Adventures in Marketing: Week 148

This week it was all about the “I Will Keep You Alive” Launch.
By all accounts the party was a great success. We drew a SRO crowd of about 70 and sold about 40 books. (Many people attended in couples and some already had copies.) (“Fabulous,” “Beautiful,” “Courageous,” “Intense and intimate,”early readers have said.) Everyone was someone we knew personally or was a friend of someone we knew. (In other words, our FB notices drew zero. So much for the power of the Internet.) All pockets of my life were represented but one. Lawyers basketball guys, the café and health club and Mended Hearts. (Unrepresented was the comix world. You know how shy those folks are.) Demography-wise, 94% of the attendees were over 60 and white.
The five best reasons people gave for not attending were: (1) I had a book group meeting. (Book unspecified.); (2) I went to a reading by a friend at UC. (Author unspecified); (3) A five-way tie between “You mean it was last night? I thought it was today” (Two people), “You mean it was Wednesday. I thought it was Friday), and “I thought it was in April.”; (4.) “My wife’s cousin came in unexpectedly from New York”; and (5) “S____’s mother died.” [Then there are those who have not even acknowledged there was an event to which they had been invited, including two who asked multiple times when and where it would be. The customs and behavior of human beings, even to someone my age, remain of interest.]

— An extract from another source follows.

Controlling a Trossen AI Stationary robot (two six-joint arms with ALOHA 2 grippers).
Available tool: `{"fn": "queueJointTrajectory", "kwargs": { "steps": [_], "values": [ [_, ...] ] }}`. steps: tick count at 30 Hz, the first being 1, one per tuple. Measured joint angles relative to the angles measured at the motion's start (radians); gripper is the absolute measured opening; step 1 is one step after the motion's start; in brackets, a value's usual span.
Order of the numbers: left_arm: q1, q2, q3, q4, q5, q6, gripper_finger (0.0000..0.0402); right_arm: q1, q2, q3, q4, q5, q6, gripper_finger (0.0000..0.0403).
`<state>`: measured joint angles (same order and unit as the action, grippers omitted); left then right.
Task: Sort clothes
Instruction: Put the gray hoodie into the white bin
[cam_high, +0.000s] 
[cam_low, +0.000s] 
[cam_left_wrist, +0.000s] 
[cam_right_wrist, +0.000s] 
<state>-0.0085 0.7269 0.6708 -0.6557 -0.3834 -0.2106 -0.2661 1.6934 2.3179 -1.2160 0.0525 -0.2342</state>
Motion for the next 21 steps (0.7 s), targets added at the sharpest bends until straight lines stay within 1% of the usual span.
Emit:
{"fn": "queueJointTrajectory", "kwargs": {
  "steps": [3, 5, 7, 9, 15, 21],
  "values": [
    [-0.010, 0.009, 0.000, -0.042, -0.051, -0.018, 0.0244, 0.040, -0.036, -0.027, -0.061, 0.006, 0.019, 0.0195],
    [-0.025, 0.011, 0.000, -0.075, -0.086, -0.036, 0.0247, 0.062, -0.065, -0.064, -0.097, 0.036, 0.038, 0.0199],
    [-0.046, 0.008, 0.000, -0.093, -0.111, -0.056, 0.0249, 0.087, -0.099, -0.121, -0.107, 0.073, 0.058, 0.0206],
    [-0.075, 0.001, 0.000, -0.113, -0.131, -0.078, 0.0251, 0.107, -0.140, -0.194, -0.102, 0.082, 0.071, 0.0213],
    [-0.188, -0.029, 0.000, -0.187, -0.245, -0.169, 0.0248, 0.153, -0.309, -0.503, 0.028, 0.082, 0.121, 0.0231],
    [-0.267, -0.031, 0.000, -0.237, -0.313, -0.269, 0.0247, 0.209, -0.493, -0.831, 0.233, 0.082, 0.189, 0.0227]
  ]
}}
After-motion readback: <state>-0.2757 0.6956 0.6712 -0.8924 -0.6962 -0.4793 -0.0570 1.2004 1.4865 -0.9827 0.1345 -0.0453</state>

One fellow who hadn’t come asked if the prevailing mood in the room had been one of “empathy.” Adele agreed that was so. “Everyone had similar experiences in their lives – or worries about future ones.” I suggested “love” and “terror” too. It was present in small doses in the portion we read [pp. 8 – 13 (top)] and came across more strongly in the questions and discussions that followed.
I should admit that I spent a lot of time in my head afterward going over the people who’d said they would be there and weren’t, and the people who did not buy a book. Then about 4:30 a.m., it dawned on me, What about “gratitude”? What about “forgiveness”? That seemed a better way to carry on, and I have had it by the handle since.
Growth.

P.S. Two days later, a second cousin e-mailed that IWKYA was #1 in an Amazon category. What category, I wondered. Best book by septugenarian Jewish couple?

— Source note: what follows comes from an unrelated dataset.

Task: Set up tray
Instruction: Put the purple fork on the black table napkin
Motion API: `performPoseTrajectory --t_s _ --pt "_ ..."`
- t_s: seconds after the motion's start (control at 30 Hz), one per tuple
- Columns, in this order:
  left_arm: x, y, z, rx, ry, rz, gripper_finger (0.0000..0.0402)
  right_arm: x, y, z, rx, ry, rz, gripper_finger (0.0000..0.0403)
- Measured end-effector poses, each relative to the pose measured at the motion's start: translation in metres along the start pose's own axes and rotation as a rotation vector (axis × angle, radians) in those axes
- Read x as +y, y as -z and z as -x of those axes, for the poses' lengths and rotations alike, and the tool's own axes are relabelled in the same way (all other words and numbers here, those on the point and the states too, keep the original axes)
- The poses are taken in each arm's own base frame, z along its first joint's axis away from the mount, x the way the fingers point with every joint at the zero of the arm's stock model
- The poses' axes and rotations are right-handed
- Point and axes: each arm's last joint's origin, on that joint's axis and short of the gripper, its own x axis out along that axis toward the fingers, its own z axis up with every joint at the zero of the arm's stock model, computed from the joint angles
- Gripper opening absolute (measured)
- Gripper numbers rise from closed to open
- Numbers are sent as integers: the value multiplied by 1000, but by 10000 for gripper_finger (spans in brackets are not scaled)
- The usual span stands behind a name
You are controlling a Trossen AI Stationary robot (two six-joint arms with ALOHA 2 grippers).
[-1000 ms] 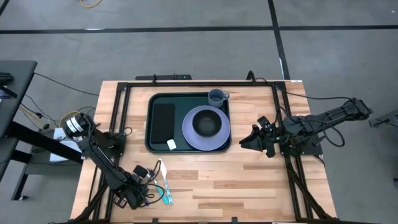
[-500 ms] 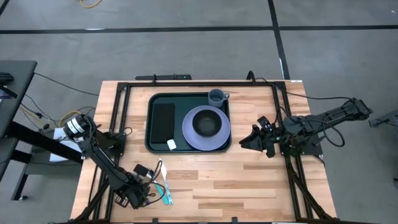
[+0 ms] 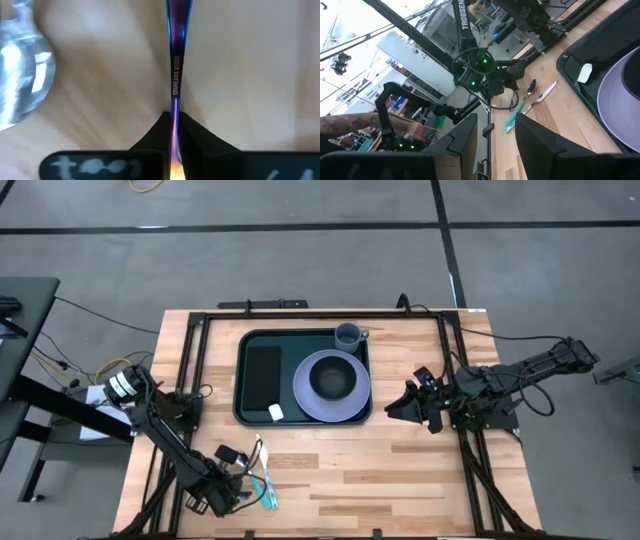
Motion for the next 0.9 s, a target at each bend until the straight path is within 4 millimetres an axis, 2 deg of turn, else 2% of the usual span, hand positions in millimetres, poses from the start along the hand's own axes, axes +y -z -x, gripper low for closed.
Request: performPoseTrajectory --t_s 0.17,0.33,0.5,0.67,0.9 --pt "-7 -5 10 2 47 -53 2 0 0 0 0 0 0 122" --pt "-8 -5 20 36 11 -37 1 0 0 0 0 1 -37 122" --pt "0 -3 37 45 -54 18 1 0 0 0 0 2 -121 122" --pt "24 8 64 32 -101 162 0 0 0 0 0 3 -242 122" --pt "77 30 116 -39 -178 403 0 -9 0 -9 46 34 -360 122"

Nope. I found it at “Heart Disease.” But in two hours it had dropped to #9.
Which wasn’t bad, considering it won’t be on sale for 10 days.

In other news…
The editor of the university press book to which I had been proposed by the authors to write the introduction has replied, “It would be nice to have someone like him.”
Someone like me! That’s the nicest thing anyone in mainstream media has said in years.